The Chomsky Hierarchy: Grammar, Languages, and the Spine of Every Parser
Zusammenfassung
In 1956 and 1959, Noam Chomsky published two papers on the formal structure of human language that were quickly recognized by computer scientists as the theoretical foundation of programming language design. Chomsky was not trying to design compilers; he was trying to understand how children acquire grammar. But the hierarchy of formal grammars he described — from the most powerful (unrestricted) to the most constrained (regular) — mapped precisely onto the computational mechanisms available for language recognition. Every programming language parser, every regular expression engine, every XML validator, and every protocol that communicates between computers operates within the framework Chomsky described. His work is among the most consequential theoretical contributions ever borrowed from one field by another.

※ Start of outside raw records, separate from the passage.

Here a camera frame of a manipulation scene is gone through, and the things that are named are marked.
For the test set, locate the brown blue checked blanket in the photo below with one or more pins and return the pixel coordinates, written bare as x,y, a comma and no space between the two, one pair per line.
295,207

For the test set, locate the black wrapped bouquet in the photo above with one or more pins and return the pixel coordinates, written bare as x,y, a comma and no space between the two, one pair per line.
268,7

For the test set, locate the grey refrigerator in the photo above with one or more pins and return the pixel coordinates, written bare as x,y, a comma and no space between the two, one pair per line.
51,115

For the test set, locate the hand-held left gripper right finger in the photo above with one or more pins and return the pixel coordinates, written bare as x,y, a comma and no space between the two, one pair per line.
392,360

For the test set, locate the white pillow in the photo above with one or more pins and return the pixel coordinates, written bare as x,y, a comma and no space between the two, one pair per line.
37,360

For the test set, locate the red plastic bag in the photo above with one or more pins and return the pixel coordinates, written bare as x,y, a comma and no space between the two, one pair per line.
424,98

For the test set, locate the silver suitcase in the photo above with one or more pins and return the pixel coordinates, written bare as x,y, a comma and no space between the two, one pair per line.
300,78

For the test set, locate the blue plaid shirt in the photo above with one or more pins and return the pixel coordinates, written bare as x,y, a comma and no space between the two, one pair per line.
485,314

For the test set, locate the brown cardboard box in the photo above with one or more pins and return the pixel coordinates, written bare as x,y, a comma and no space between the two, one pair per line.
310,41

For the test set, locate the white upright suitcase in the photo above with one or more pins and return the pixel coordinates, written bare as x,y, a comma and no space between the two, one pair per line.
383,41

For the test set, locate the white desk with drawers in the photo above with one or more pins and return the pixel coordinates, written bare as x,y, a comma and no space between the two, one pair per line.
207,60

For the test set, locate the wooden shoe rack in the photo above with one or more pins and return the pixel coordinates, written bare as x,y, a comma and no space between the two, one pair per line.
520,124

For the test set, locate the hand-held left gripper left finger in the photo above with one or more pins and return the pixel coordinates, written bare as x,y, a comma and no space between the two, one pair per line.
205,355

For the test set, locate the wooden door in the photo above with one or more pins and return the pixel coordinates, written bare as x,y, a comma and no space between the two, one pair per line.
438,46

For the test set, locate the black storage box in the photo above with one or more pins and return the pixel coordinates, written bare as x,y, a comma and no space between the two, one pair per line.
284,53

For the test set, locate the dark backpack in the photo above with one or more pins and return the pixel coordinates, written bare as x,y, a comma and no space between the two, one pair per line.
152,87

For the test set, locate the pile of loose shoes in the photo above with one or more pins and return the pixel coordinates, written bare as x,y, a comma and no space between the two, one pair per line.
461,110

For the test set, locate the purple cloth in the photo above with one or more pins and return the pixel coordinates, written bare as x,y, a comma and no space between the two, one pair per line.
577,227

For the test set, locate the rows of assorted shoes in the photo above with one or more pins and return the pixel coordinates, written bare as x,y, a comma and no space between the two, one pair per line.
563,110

Noam Chomsky and the Linguistics Problem
Noam Chomsky was a graduate student in linguistics at the University of Pennsylvania when he began working on the mathematical foundations of grammar in the early 1950s. His central concern was a problem in theoretical linguistics: how is it possible for a human child to learn a language from a finite set of examples and then use it to produce and understand an infinite set of sentences never heard before?
The answer, Chomsky argued, had to involve generative grammar: a finite set of rules that could produce (generate) the infinite set of sentences that constituted a language. These rules were not a list of phrases to memorize; they were a structural description of how sentences were built — what could follow what, how constituents could be nested, how transformations related active and passive forms.
His 1956 paper “Three Models for the Description of Language,” published in the IRE Transactions on Information Theory, classified grammars by their generative power. His 1959 paper “On Certain Formal Properties of Grammars” formalized the classification into what became known as the Chomsky Hierarchy.
The Four Levels
The hierarchy organized grammars by the form of their production rules — the rules that defined how symbols could be rewritten or expanded. More powerful grammars allowed more general forms of rules; more constrained grammars allowed less, but could be recognized by simpler computational machinery.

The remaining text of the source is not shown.